AMENDMENT NO. 1 TO MONARCH STAFFING, INC. (FORMERLY MT ULTIMATE HEALHCARE CORP.) 2005 STOCK INCENTIVE PLAN

EX-10.1 2 mstf10_1.htm EXHIBIT 10.1 mstf10_1.htm
Exhibit 10.1

 
AMENDMENT NO. 1 TO MONARCH STAFFING, INC.
(FORMERLY MT ULTIMATE HEALHCARE CORP.)
2005 STOCK INCENTIVE PLAN

This Amendment No.1 to the Monarch Staffing, Inc. (formerly MT Ultimate Healthcare Corp.) 2005 Stock Incentive Plan is adopted by the Board of Directors of Monarch Staffing, Inc., a Nevada corporation (the "Company") as of June 29, 2007.

RECITALS

WHEREAS, the Company maintains the Monarch Staffing, Inc. (formerly MT Ultimate Healthcare Corp.) 2005 Stock Incentive Plan (hereinafter the “Plan”); and

WHEREAS, pursuant to Section 11.1 of the Plan, the Plan may be amended from time to time.
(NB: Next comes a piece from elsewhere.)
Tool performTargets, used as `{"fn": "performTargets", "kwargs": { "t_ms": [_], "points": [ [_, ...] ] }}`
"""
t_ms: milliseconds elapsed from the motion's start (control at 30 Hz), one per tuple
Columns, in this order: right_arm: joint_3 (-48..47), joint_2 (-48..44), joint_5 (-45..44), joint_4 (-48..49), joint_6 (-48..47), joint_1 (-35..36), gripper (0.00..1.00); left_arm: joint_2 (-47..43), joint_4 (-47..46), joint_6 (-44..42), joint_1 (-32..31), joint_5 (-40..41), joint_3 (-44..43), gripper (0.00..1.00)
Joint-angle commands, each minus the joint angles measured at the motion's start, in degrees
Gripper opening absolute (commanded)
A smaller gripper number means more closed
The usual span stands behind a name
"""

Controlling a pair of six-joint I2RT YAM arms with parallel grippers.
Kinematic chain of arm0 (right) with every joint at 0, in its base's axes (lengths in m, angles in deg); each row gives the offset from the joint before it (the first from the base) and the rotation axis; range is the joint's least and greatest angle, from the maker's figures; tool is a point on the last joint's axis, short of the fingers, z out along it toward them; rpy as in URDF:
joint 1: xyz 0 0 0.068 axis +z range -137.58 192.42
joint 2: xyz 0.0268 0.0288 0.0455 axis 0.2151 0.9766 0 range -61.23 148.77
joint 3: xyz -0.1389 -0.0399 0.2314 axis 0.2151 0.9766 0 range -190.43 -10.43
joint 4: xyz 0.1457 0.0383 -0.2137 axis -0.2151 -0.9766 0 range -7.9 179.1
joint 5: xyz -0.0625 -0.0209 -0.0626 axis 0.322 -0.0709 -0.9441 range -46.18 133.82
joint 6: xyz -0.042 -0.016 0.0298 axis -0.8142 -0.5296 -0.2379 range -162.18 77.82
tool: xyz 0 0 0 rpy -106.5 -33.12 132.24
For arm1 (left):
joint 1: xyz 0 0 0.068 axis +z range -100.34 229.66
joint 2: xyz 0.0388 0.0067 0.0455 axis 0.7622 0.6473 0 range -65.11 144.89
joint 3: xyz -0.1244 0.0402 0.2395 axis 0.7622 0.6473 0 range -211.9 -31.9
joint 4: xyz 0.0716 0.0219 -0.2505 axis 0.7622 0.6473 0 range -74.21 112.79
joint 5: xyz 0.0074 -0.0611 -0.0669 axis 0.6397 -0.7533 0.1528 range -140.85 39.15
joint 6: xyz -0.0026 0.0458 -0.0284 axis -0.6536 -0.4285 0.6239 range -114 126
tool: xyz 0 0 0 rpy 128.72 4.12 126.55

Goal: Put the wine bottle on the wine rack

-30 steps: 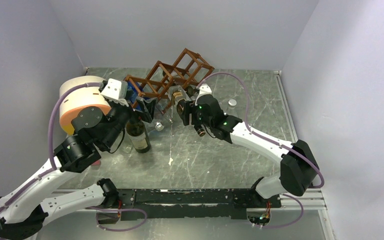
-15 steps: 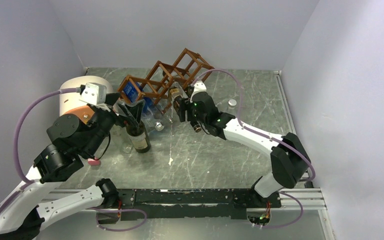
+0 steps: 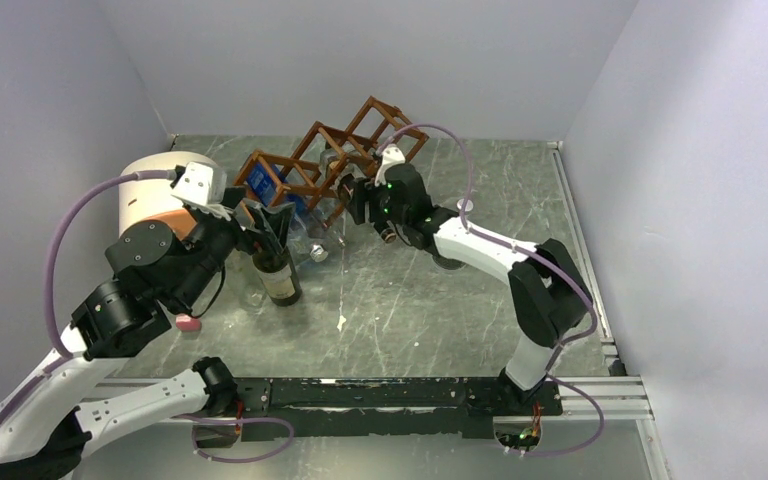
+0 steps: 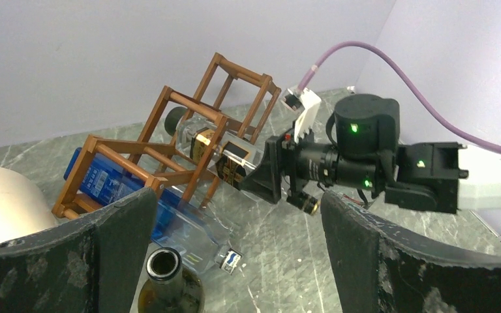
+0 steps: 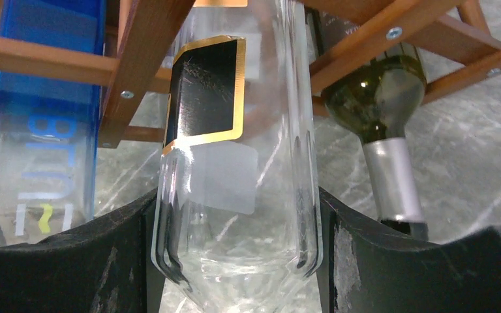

NOW THEREFORE, BE IT RESOLVED, that the Plan be amended as follows, effective as of June 29, 2007:

1.           The introductory paragraph of Section 3.4 of the Plan shall be amended and restated in its entirety as follows:

            “3.4  Subject to the provisions of Section 3.9, the maximum aggregate number of shares of Common Stock which may be issued pursuant to Awards under the Plan
            shall be Two Million Five Hundred Thousand (2,500,000) shares. Such shares of Common Stock shall be made available from authorized and unissued shares of the
            Company.”

2.           This Amendment No.1 shall be and is hereby incorporated in and forms a part of the Plan.

3.           Except as set forth herein, the Plan shall remain in full force and effect.


*   *  *  *  *  *

I hereby certify that the foregoing Amendment No.1 to the Plan was duly adopted by the Board of Directors of Monarch Staffing, Inc. on June 29, 2007.